WORK INSTRUCTION. Find every line in the records that holds the string "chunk". Copy each one.

PROVIDED DATA.
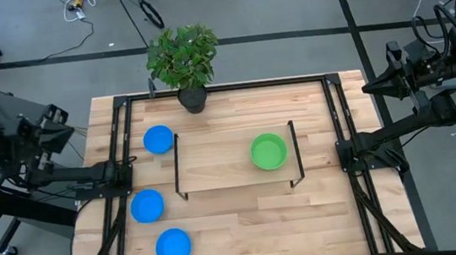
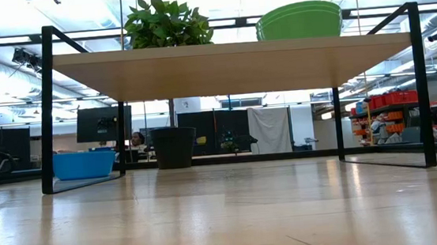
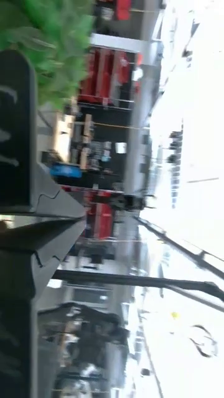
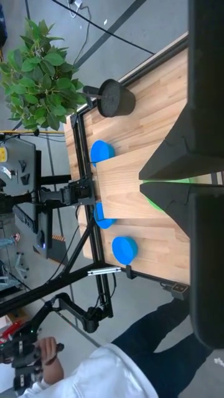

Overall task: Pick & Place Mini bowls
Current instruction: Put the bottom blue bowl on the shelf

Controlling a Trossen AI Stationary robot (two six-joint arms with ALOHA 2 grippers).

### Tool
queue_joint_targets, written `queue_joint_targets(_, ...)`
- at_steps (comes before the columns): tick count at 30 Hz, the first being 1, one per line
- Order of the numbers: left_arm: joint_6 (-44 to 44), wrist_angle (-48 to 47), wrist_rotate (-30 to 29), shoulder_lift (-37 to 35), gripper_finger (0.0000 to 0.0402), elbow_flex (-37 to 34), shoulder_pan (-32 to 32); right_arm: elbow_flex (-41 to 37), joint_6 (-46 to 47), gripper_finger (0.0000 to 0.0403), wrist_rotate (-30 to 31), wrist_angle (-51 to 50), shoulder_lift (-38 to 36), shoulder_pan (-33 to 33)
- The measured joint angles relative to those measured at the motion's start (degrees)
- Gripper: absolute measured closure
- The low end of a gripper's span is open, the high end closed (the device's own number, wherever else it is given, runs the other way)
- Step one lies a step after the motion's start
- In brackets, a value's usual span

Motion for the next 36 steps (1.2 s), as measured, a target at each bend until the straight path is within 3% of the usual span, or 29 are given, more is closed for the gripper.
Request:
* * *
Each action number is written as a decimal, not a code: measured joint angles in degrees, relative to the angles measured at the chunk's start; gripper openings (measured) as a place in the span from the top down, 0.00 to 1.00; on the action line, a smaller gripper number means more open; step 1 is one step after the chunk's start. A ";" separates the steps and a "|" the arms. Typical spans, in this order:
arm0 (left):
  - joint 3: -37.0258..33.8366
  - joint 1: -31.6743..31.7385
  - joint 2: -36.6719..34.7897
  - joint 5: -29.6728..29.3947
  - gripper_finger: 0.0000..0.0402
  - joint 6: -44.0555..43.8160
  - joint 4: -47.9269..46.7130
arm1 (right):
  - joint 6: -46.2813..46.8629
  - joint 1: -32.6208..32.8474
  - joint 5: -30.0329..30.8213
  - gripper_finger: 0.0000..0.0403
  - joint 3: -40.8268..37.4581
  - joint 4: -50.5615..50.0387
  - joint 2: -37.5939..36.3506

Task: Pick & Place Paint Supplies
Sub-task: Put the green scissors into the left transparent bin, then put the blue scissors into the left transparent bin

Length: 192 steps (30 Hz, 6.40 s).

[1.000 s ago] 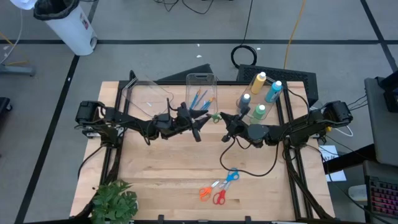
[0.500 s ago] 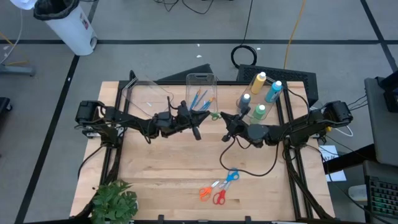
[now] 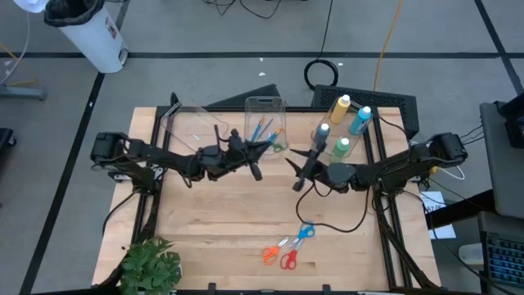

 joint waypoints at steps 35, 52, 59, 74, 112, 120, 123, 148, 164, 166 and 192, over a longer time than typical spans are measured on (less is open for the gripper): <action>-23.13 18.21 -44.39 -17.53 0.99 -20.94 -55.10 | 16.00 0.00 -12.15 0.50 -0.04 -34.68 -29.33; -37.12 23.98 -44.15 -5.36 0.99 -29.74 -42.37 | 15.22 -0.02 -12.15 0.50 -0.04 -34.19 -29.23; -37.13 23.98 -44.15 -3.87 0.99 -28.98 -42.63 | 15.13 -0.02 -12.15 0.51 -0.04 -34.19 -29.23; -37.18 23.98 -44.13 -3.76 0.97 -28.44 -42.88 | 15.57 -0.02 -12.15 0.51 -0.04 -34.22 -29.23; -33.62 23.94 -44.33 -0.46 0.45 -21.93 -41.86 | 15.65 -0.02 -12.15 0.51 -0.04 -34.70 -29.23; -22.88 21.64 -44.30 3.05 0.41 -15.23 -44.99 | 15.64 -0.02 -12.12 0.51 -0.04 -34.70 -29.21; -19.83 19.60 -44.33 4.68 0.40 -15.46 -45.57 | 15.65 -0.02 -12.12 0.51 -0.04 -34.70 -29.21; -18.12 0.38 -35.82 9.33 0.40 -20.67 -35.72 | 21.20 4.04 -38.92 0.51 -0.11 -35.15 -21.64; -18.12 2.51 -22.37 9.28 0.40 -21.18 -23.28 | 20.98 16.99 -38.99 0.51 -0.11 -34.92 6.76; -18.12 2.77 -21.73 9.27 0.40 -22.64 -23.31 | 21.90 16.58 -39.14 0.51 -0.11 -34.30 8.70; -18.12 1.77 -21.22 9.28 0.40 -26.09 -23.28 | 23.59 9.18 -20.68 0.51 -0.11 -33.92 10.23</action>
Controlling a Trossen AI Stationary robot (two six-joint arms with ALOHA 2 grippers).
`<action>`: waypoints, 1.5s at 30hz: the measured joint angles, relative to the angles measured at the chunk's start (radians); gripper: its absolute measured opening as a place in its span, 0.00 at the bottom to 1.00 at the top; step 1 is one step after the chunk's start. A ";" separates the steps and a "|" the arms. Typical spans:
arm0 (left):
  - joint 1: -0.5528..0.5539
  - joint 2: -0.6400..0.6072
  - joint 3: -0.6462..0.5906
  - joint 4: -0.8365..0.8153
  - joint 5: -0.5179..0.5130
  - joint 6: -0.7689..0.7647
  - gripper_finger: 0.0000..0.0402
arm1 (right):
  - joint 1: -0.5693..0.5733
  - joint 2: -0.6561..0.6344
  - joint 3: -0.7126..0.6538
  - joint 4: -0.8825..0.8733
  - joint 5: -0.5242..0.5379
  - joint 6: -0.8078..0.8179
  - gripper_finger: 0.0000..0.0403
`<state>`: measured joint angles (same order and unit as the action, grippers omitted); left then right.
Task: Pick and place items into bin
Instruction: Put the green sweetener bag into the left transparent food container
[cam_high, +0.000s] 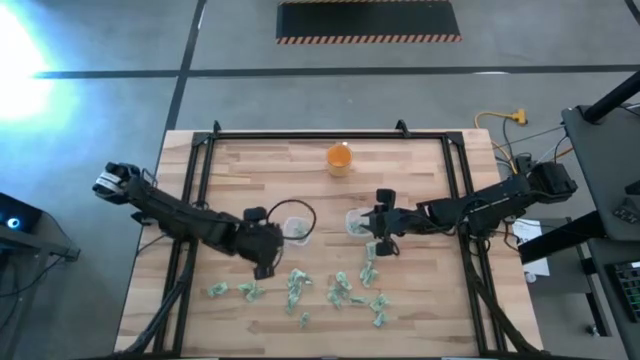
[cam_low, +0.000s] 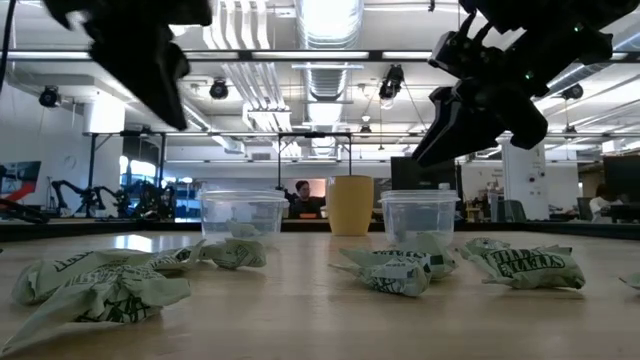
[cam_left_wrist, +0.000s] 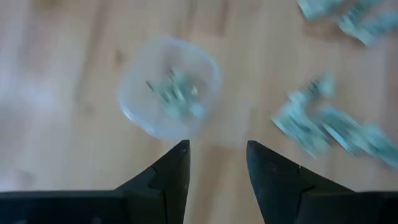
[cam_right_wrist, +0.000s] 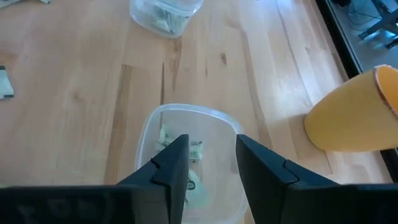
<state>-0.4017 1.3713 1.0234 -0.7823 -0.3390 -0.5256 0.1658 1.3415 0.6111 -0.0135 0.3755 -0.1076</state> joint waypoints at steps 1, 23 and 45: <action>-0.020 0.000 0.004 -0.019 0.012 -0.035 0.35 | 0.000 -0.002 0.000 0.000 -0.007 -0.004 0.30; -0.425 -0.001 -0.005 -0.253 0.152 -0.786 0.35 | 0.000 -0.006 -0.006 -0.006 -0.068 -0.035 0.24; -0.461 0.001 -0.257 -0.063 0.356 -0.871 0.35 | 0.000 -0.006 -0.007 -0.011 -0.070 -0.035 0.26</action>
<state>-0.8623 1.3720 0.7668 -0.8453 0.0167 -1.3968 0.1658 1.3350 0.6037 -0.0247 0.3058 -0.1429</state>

WRITTEN ANSWER.
Each action number is written as a decimal, not a code: measured joint angles in degrees, relative to the angles measured at the chunk's start; gripper openings (measured) as a place in the span from the top down, 0.00 to 1.00; on the action line, a smaller gripper number means more open; step 1 is one step after the chunk's start. A ";" separates the steps and a "|" the arms. Typical spans, in this order:
`<action>`: waypoints, 1.5s at 30hz: the measured joint angles, relative to the angles measured at the chunk's start (radians); gripper: its absolute measured opening as a place in its span, 0.00 at the bottom to 1.00 at the top; step 1 is one step after the chunk's start. A ";" separates the steps and a "|" the arms. Typical spans:

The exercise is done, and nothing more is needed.